October sugar is trading close to 5¢ per pound, or almost 25%, above its early June lows (Chart 1). Developing bullish supply side fundamentals have overpowered both a strong dollar and worries about demand destruction that would result from the bleak global economic outlook.
Indian crops rely heavily on the amount of precipitation received from the June-through-September monsoon rains. From June 1 through July 23 the rains were 22% below average. On July 23, the government released its forecast for the whole season, revising its estimate downward to 92% of normal from 96% in June. The forecast is a bit optimistic in light of the performance of the monsoon thus far.
For sugar in particular, rainfall in two out of the three largest producing regions had significantly below-normal rainfall, while the other had excellent precipitation. Estimates for 2012-13 output range between 25 million and 26 million tonnes. That range of estimates, however, is virtually the same as it was before the monsoon season began, when there was no way of knowing how the monsoon would pan out. Again, it’s a tad optimistic to maintain early-season estimates when it’s doubtful that precipitation levels will be up to par.
Analysts keep talking about a 2012-13 surplus and inventory building. If the monsoon snaps back, perhaps. If it does not, output estimates will be reduced.

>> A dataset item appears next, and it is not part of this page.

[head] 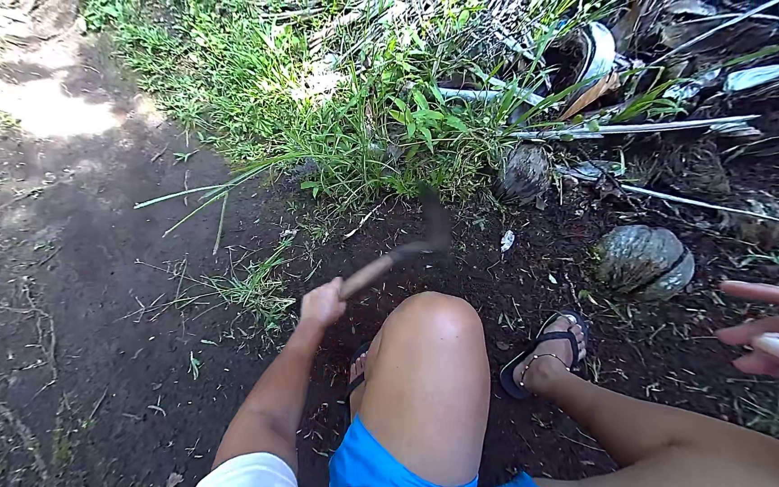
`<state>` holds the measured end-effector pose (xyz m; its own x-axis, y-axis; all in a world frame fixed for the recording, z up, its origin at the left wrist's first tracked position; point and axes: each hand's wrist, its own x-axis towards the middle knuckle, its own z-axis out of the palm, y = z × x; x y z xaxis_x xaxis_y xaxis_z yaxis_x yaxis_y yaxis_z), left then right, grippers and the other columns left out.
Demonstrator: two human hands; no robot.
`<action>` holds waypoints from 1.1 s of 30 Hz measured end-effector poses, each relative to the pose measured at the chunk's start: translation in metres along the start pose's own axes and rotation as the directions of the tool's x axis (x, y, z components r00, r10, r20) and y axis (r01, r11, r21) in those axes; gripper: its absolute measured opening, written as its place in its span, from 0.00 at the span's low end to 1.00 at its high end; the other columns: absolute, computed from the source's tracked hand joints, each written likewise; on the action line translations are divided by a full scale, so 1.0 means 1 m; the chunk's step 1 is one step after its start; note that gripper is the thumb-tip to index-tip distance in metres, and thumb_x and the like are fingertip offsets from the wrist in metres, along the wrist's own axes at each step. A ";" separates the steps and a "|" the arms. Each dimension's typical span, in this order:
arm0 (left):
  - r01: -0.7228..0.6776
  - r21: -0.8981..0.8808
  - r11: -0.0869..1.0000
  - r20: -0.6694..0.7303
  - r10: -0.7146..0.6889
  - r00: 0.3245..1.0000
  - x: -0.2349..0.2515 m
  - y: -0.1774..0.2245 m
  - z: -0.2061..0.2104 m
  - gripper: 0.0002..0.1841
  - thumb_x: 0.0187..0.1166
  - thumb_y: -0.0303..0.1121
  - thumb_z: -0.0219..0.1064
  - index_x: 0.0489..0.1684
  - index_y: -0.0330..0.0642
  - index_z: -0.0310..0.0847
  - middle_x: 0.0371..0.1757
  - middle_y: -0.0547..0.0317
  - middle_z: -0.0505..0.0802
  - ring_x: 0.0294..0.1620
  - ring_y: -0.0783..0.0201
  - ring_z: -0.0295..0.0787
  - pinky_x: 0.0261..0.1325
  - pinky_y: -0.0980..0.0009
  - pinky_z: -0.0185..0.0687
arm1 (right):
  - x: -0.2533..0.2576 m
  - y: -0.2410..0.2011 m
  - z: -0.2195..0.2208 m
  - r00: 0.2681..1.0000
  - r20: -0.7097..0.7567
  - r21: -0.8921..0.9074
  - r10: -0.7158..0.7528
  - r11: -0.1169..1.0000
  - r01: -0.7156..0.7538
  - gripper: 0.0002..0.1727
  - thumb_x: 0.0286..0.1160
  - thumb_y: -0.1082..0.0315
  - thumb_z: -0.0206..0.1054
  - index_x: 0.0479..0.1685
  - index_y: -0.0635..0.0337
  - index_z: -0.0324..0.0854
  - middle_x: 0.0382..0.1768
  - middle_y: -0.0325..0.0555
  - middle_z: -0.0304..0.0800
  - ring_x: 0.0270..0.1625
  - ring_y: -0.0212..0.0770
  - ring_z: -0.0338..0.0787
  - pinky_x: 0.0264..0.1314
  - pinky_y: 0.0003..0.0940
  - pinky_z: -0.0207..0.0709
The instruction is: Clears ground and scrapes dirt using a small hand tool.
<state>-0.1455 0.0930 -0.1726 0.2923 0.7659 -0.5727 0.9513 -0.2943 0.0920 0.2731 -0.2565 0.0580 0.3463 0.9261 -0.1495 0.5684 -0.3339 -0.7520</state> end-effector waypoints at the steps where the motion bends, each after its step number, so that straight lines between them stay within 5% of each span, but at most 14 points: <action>1: 0.140 -0.045 0.989 0.048 -0.138 0.989 0.008 -0.027 0.007 0.28 0.74 0.43 0.68 0.76 0.49 0.76 0.67 0.41 0.90 0.70 0.39 0.86 0.66 0.32 0.79 | 0.000 0.002 0.000 1.000 0.005 0.008 -0.004 1.000 0.003 0.32 0.86 0.53 0.64 0.83 0.61 0.69 0.49 0.50 0.94 0.42 0.39 0.96 0.46 0.36 0.92; 4: 0.404 -0.101 0.909 0.137 -0.389 0.911 0.004 -0.088 0.032 0.27 0.75 0.44 0.68 0.73 0.46 0.78 0.68 0.41 0.89 0.71 0.40 0.86 0.66 0.32 0.78 | 0.001 0.000 0.000 1.000 0.013 0.022 0.008 1.000 -0.008 0.32 0.85 0.53 0.63 0.84 0.61 0.68 0.50 0.51 0.93 0.43 0.39 0.95 0.47 0.36 0.92; 8: 0.401 -0.105 0.910 0.126 -0.388 0.913 -0.035 -0.080 0.053 0.24 0.73 0.42 0.68 0.70 0.50 0.79 0.63 0.44 0.92 0.66 0.43 0.89 0.62 0.35 0.81 | 0.004 -0.001 0.002 0.999 0.049 0.029 -0.022 0.999 0.020 0.33 0.85 0.51 0.64 0.83 0.61 0.69 0.50 0.50 0.94 0.43 0.38 0.95 0.46 0.36 0.92; 13: 0.038 -0.072 0.997 0.119 -0.029 0.992 -0.050 -0.006 0.034 0.24 0.78 0.41 0.65 0.73 0.47 0.76 0.63 0.44 0.92 0.65 0.42 0.89 0.63 0.35 0.81 | 0.015 -0.007 0.008 0.997 0.063 0.036 -0.048 0.998 0.046 0.33 0.85 0.51 0.64 0.83 0.61 0.69 0.49 0.49 0.94 0.42 0.39 0.96 0.46 0.36 0.92; 16: -0.237 0.010 0.972 0.035 0.236 0.971 -0.043 0.035 -0.002 0.21 0.77 0.41 0.65 0.67 0.44 0.78 0.60 0.43 0.92 0.62 0.41 0.90 0.59 0.35 0.81 | 0.018 -0.017 0.009 0.997 0.070 0.006 -0.020 1.000 0.019 0.33 0.85 0.51 0.63 0.83 0.61 0.68 0.50 0.51 0.94 0.43 0.41 0.96 0.47 0.37 0.91; 18: -0.283 0.064 0.957 0.000 0.284 0.959 -0.027 0.038 -0.019 0.21 0.76 0.41 0.66 0.64 0.44 0.79 0.58 0.43 0.93 0.61 0.41 0.90 0.59 0.36 0.81 | 0.018 -0.018 0.009 0.998 0.057 -0.006 -0.022 1.000 0.022 0.32 0.86 0.52 0.62 0.83 0.62 0.69 0.49 0.51 0.94 0.42 0.41 0.96 0.47 0.37 0.92; 20: -0.161 0.057 0.985 -0.012 0.162 0.987 -0.006 0.012 -0.015 0.23 0.75 0.42 0.66 0.68 0.45 0.78 0.59 0.43 0.93 0.63 0.41 0.90 0.60 0.35 0.81 | 0.018 -0.016 0.009 0.999 0.048 -0.009 -0.018 1.000 0.018 0.32 0.85 0.52 0.63 0.83 0.60 0.69 0.49 0.50 0.94 0.42 0.41 0.96 0.47 0.38 0.92; 22: 0.124 -0.047 0.991 0.037 -0.122 0.992 0.007 -0.038 0.012 0.27 0.75 0.44 0.67 0.73 0.46 0.77 0.64 0.41 0.91 0.67 0.40 0.88 0.63 0.33 0.80 | 0.016 -0.019 0.008 0.999 0.048 -0.009 -0.001 1.000 0.001 0.32 0.85 0.52 0.63 0.84 0.60 0.69 0.49 0.50 0.94 0.43 0.41 0.96 0.47 0.37 0.92; 24: 0.388 -0.146 0.910 0.116 -0.374 0.920 -0.001 -0.087 0.048 0.30 0.75 0.45 0.70 0.76 0.43 0.76 0.68 0.38 0.89 0.70 0.39 0.86 0.67 0.32 0.79 | 0.013 -0.015 0.007 0.999 0.041 0.001 -0.006 1.000 0.006 0.33 0.85 0.52 0.63 0.84 0.60 0.69 0.50 0.50 0.94 0.43 0.39 0.96 0.48 0.36 0.92; 26: 0.511 -0.175 0.842 0.147 -0.491 0.859 -0.023 -0.112 0.075 0.29 0.73 0.41 0.70 0.76 0.44 0.74 0.68 0.39 0.89 0.70 0.40 0.87 0.66 0.35 0.81 | 0.011 -0.007 0.005 0.999 0.035 0.010 -0.018 1.000 0.017 0.32 0.85 0.51 0.63 0.83 0.59 0.69 0.49 0.49 0.94 0.43 0.39 0.96 0.47 0.36 0.92; 30: 0.490 -0.153 0.858 0.148 -0.470 0.870 -0.067 -0.089 0.085 0.25 0.75 0.39 0.68 0.72 0.48 0.77 0.63 0.43 0.92 0.65 0.42 0.90 0.62 0.37 0.83 | 0.014 -0.013 0.007 0.996 0.080 0.033 -0.031 0.999 0.029 0.32 0.85 0.52 0.64 0.83 0.60 0.69 0.50 0.49 0.94 0.44 0.40 0.96 0.48 0.36 0.92; 33: 0.283 -0.120 0.952 0.141 -0.266 0.954 -0.070 -0.045 0.069 0.27 0.76 0.40 0.67 0.77 0.49 0.74 0.64 0.44 0.92 0.66 0.41 0.90 0.63 0.35 0.82 | 0.019 -0.021 0.010 0.995 0.089 0.028 -0.048 0.999 0.046 0.32 0.85 0.52 0.63 0.83 0.62 0.69 0.50 0.50 0.94 0.43 0.39 0.95 0.47 0.35 0.91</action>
<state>-0.2152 0.0127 -0.1926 0.0121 0.7279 -0.6855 0.9997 0.0055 0.0235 0.2605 -0.2304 0.0646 0.2507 0.9532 -0.1692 0.5623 -0.2857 -0.7761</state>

Conservative estimates put consumption at 23 million tonnes, which would leave only a small surplus. Indian exports for the current 2011-12 marketing year will reach 3 million tonnes, so there was not much inventory building this year either.
Excessive rains in Brazil that have lowered sucrose content are not news, but estimates for 2011-12 output are dropping. At present, production is running close to 30% below last year. That number is likely to improve, however, but not enough for Brazil to meet the needs of its traditional overseas customers.
When we last wrote about sugar on June 7 we said, “Some estimates put export availability as low as 20 million tonnes, down from estimates for 2011-12 that according to some analysts were as high as 24 million tonnes." At the time, that estimate was a bit of a stretch. Now, 20 million tonnes could very well be on the high side of the estimate range.